DATASET CONTENT below:

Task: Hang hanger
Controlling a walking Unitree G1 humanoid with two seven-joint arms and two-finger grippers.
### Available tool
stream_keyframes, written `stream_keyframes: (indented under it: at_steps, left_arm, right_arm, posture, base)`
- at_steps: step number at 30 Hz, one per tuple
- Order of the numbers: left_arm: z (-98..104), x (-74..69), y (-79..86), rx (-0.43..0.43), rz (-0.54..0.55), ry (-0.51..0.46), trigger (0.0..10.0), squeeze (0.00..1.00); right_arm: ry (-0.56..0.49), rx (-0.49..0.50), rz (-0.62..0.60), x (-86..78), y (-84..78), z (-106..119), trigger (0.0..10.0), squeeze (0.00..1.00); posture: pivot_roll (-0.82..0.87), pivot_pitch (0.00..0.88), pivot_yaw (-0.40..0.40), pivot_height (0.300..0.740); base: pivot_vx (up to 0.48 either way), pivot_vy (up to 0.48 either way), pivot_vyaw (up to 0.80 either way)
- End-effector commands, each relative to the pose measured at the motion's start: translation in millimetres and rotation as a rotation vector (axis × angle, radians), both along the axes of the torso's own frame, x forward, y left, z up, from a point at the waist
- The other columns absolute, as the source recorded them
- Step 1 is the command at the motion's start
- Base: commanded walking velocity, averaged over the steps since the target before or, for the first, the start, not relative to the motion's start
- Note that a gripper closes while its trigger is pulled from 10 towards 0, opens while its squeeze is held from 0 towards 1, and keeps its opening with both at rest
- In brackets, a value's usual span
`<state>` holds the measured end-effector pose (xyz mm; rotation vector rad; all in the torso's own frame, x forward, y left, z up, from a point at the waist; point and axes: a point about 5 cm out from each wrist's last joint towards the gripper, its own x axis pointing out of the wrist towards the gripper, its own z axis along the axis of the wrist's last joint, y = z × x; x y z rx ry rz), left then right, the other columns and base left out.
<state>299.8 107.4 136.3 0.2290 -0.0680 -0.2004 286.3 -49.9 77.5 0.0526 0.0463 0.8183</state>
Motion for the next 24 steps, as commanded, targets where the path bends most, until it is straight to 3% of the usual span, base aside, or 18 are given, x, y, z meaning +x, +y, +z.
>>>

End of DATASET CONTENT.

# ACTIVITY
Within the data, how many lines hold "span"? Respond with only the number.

# RESULT
2